# Kindle paperwhite is always freezing



## Ibrahima01 (Feb 10, 2017)

Hello everyone, I have a kindle paperwhite that is always freezing ( yes, all the time). whenever i turn it on, it freezes within seconds and i have to do hard reset on computer to reset it back and so on....
and what's weird is that it works perfectly when plugged to a computer or a wall charger.

Anyway, i don't really know what's the problem since it was working perfectly for 6 months.
I've charged it with both computer and wall charger ( I only have Samsung wall charger).
I've removed the case.
I've tried to update the device and did factory reset 3 times.
Yet, the problem is still there. 

Could you please enlighten me with some solutions ??
Thanks in advance.


----------



## Ann in Arlington (Oct 27, 2008)

Sounds like something has gone bad with the device . . . . the usual things to try are a hard restart . . . . hold the on switch for 30 seconds or more until it blinks a couple of times and restarts -- you'll see the boy on the tree booting image.

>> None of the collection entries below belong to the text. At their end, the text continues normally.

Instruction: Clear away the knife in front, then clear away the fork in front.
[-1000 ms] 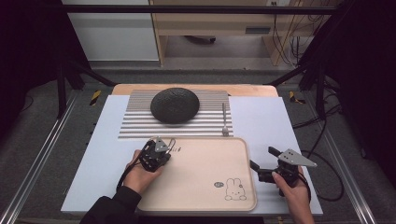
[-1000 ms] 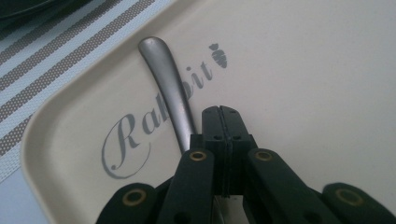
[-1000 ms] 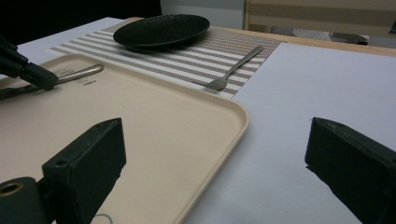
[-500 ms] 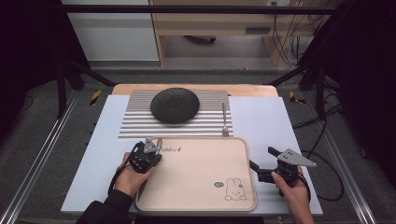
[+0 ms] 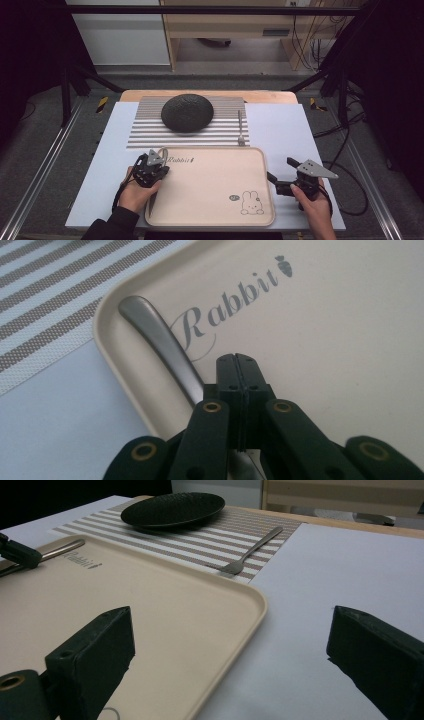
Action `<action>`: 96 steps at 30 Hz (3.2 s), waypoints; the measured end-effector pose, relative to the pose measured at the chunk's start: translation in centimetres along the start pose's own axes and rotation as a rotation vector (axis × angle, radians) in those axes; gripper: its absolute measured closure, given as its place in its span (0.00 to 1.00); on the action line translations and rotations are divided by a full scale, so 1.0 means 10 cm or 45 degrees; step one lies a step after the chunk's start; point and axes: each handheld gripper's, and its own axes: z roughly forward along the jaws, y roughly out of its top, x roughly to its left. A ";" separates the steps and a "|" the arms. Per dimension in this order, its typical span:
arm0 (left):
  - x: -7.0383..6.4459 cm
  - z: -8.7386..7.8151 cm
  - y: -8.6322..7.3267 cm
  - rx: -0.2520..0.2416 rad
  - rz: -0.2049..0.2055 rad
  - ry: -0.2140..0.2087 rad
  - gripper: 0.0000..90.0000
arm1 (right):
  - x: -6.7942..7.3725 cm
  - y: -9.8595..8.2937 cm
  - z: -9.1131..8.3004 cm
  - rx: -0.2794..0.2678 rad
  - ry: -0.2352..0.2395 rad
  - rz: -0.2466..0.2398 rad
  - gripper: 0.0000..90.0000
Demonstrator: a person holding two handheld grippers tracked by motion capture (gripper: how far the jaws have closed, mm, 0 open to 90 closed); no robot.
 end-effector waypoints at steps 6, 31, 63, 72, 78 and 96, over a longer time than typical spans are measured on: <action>0.09 -0.15 0.00 -0.186 -0.041 0.043 1.00 | -0.03 -0.04 0.04 0.022 0.001 0.035 0.06; 0.20 -0.42 -0.24 -0.508 -0.156 0.144 0.90 | -0.03 -0.06 0.08 0.058 -0.060 0.046 0.06; 0.34 -0.45 -0.30 -0.691 -0.297 0.256 0.06 | 0.17 0.60 0.57 0.199 -0.035 -0.045 0.08; 0.35 -0.46 -0.31 -0.703 -0.302 0.256 0.06 | 0.15 0.93 0.93 0.265 -0.035 -0.072 0.08; 0.37 -0.46 -0.32 -0.712 -0.309 0.268 0.03 | 0.09 1.06 1.14 0.287 -0.040 -0.060 0.08; 0.37 -0.47 -0.33 -0.718 -0.306 0.276 0.02 | -0.07 1.15 1.62 0.318 -0.066 0.029 0.13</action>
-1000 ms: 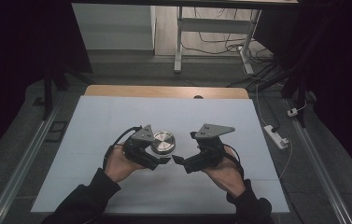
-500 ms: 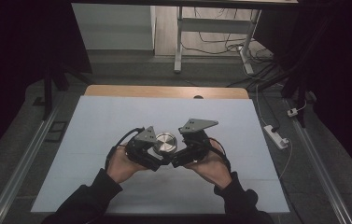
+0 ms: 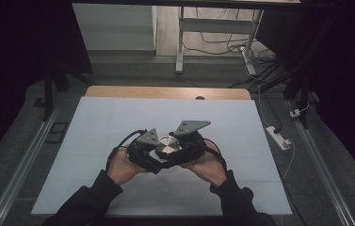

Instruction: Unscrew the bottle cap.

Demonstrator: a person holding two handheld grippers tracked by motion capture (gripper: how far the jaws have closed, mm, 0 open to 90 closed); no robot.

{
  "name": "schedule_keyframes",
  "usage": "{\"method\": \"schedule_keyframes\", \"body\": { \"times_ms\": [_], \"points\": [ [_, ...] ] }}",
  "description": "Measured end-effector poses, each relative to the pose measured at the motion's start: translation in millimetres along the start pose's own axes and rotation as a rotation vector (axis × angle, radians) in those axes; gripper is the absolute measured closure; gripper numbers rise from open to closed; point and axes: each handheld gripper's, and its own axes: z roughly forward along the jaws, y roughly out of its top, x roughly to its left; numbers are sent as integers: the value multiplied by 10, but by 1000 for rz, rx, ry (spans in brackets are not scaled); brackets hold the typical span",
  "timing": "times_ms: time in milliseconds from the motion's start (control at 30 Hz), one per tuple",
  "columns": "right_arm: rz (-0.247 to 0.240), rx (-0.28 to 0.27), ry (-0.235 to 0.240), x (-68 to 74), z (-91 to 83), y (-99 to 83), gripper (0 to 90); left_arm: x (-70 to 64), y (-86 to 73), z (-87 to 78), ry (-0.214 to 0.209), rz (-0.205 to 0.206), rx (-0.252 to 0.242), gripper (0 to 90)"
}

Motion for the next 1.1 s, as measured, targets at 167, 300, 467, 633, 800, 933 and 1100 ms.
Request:
{"method": "schedule_keyframes", "body": {
  "times_ms": [167, 300, 467, 633, 800, 933, 1100],
  "points": [
    [-81, 3, 144, -85, -57, -21, 194, -15, -5, -5, -89, 52, -15, 156],
    [-149, -38, 321, -176, -100, -76, 190, -40, -13, -13, -172, 94, -43, 156],
    [-117, -57, 298, -178, -121, -77, 34, -40, 4, -40, -102, 64, -46, 156],
    [-45, -20, 108, -65, -201, 33, 9, 21, -27, -64, 7, -30, -54, 156],
    [-15, 5, -38, 56, -113, 55, 62, 35, -46, -52, 52, -57, -37, 155],
    [-7, 1, -74, 108, -39, 51, 126, 2, -22, -33, 55, -46, -25, 155],
    [-8, -4, -53, 94, -51, 38, 194, -3, -28, -50, 5, -23, -34, 156]
  ]
}}
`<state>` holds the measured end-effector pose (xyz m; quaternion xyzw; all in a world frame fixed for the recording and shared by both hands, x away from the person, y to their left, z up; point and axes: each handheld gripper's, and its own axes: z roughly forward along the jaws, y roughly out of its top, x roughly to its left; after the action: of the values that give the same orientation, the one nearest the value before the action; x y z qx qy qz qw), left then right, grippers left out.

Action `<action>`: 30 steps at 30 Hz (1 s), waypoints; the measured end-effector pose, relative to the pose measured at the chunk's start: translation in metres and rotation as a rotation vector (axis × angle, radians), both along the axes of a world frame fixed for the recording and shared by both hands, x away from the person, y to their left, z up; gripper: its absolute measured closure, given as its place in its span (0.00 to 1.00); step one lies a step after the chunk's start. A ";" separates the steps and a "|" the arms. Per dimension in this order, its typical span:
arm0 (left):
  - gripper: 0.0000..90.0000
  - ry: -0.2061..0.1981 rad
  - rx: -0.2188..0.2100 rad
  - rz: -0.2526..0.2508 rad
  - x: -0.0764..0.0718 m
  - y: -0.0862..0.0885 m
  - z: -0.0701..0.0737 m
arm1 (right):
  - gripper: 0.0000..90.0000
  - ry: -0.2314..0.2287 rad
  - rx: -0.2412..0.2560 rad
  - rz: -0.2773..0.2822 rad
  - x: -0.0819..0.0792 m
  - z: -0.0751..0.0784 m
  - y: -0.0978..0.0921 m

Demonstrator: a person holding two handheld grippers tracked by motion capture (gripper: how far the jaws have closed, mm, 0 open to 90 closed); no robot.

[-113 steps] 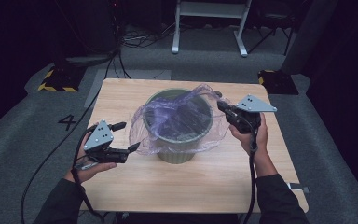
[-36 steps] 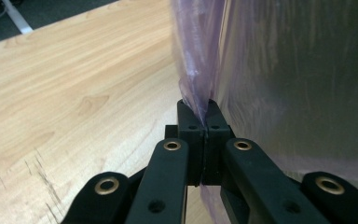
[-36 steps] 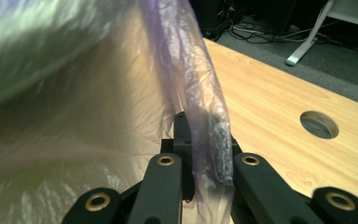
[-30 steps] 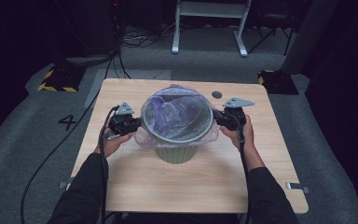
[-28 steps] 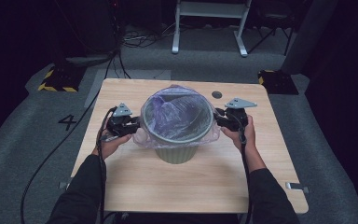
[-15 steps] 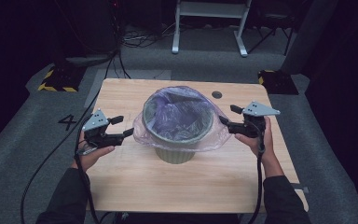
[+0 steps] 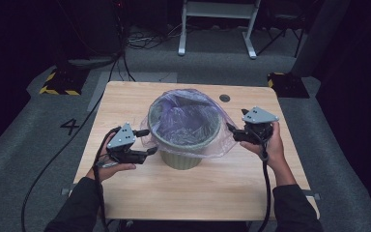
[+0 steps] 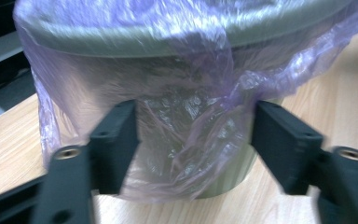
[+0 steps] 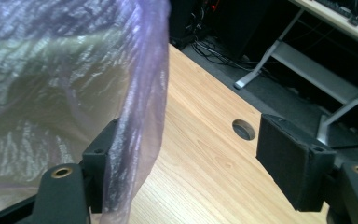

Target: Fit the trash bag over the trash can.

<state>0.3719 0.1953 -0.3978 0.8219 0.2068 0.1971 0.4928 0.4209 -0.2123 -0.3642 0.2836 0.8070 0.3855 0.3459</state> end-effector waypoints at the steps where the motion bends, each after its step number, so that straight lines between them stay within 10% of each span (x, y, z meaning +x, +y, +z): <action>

If that doesn't work, the next step is to contact Kindle customer service. If it's less than a year since you bought it, they will replace it for you. If it's older than that, it's out of warranty, but they may still offer a discount on a replacement device.


----------



## Ibrahima01 (Feb 10, 2017)

I always do hard reset, that's the only way to restart it. Regarding contacting amazon support, i bought the device on aliexpress i don't think they would help in any way.


----------



## Ann in Arlington (Oct 27, 2008)

Ibrahima01 said:


> I always do hard reset, that's the only way to restart it. Regarding contacting amazon support, i bought the device on aliexpress i don't think they would help in any way.


Amazon doesn't care where you bought it . . . . if it's still under warranty, they'll help you. "Under Warrenty" means it's been less than a year since the original purchase. For example, I bought my Oasis via Best Buy, but when I had trouble with it Amazon customer service helped me out.


----------



## Ibrahima01 (Feb 10, 2017)

Unfortunately, the device is older than 1 year


----------



## Ann in Arlington (Oct 27, 2008)

Ibrahima01 said:


> Unfortunately, the device is older than 1 year


It might still be worth giving them a call. If you've had it registered to Amazon -- and have bought books from them -- they _might_ offer a discount on a new device. They do this with some frequency, though, of course, they absolutely don't have to. I have always thought that their perspective is that a kindle user whose kindle breaks may stop buying books, so it's in their interest to get a new one into the customer's hands as soon as possible and if offering a discount helps that happen, why not.


----------